Right, Bob says, repeating her name so he won’t have to keep going through this “black woman” business, which is starting to irritate him, though he’s not sure why. He plows on with his story, telling Avery about his having chased Cornrow to the bar and the confrontation there and the one in Marguerite’s living room, his sudden realization that he was likely to kill somebody for no good reason and his decision to deliver the gun to Eddie, since it was his gun anyhow, and then his decision, when Eddie insisted on his keeping the gun at the store, to quit his job.

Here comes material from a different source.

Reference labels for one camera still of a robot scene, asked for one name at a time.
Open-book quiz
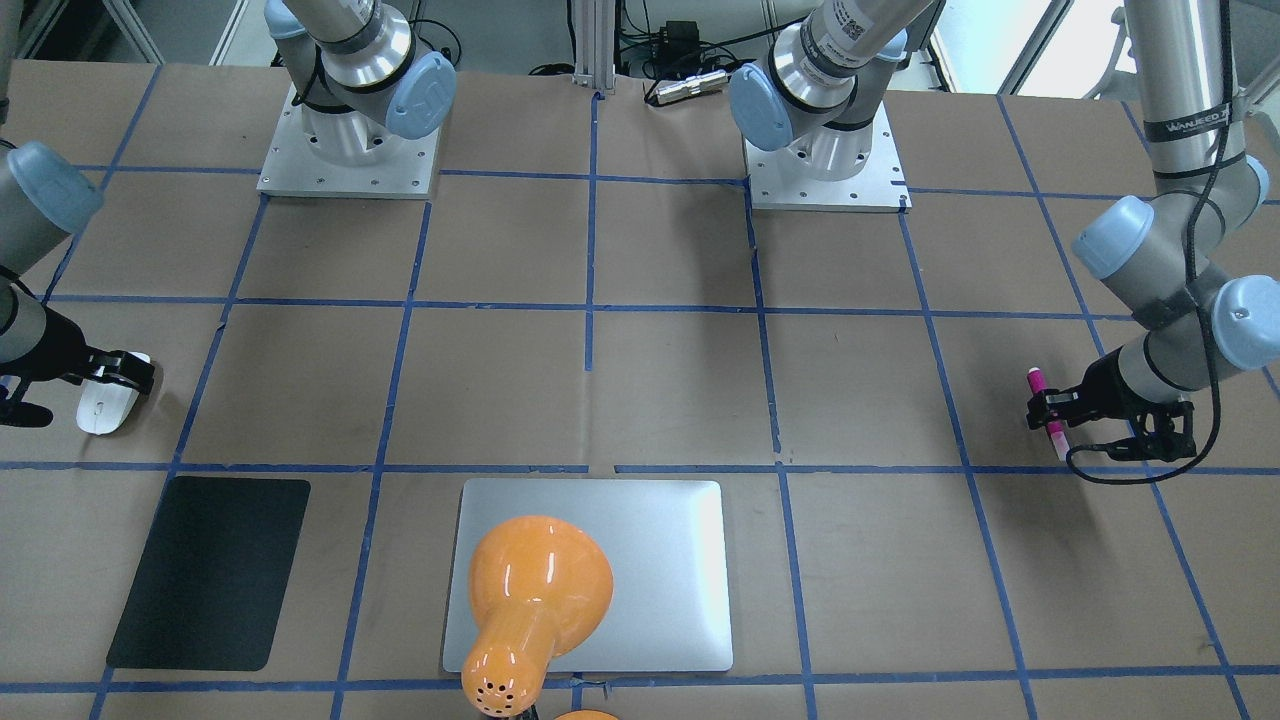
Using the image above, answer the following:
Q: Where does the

He doesn’t know what’s happening, he tells Avery. He’s a changed man somehow. Maybe it doesn’t show, but inside, he’s a changed man, Bob insists, and it all started last winter, just before Christmas, when out of the blue he got himself turned around one night and ended up taking a hard, honest look at himself and his life, and what he saw made him so angry that he ended up punching the shit out of his car, which was lucky, he realizes now, because it could just as easily have been a perfect stranger he was punching, or Elaine, say.

“You took a hard look at yourself and your life and didn’t like what you saw? So you decided to come down here and work for Eddie? Ol’ Fast Eddie,” Avery says, smiling and shaking his head slowly from side to side.

“Well, you know Eddie,” Bob says, and he explains how he was led to expect that his brother would be making him a partner in his business here, liquor stores and real estate development. “And some other stuff he’s got his fingers in. Shopping centers. I don’t know.”

“Eddie’s a dealer, all right. A real horse trader. This place is made for him. Or he’s made for it.”

No, Bob says. Not true. And he tells about Eddie’s fears of being killed, his involvement, Bob is sure, with the Mafia, “or somebody a whole hell of a lot like the Mafia, somebody he owes a lot of money to. And if he can’t pay it back on time, he says he’ll end up in the back of his car in Tampa Bay.”

Avery is impressed. And his quick advice to Bob is to stay clear of his brother altogether. He tells him that he quit his job just in time, because if Eddie goes, so long as Bob is working for him Bob will go too, especially if he’s running around with a gun on him. “You don’t have a chance to explain much to these guys, Bob. They are definitely not your Catamount Savings and Loan types. What they are is very serious businessmen who enforce verbal promises by having big, ugly guys from Providence and New Jersey fly down just to break your arms and legs very slowly. I shit you not. I’ve been down here three years now, and I’ve seen a lot and heard a lot more, especially being down on the Keys, and there’s two things you end up getting killed for down here, real estate and drugs, and that’s because those are the two things you can make a killing at here. You can be a millionaire overnight, but you can get dead overnight too.”

Bob points to the turnoff for the hospital, and Avery wheels the large, glistening vehicle smoothly off the ramp, turns left at the stop sign, then pulls into the hospital parking lot and stops.

“What about you?” Bob asks.

“What do you mean?”

“Well, how are you making it down here? You’re obviously doing okay,” he adds, gesturing to the car that surrounds them.

Avery slings one arm over the back of his chair and faces his friend. “Hey, Bob. I haven’t changed, not inside, not out. You may have changed, but I haven’t.”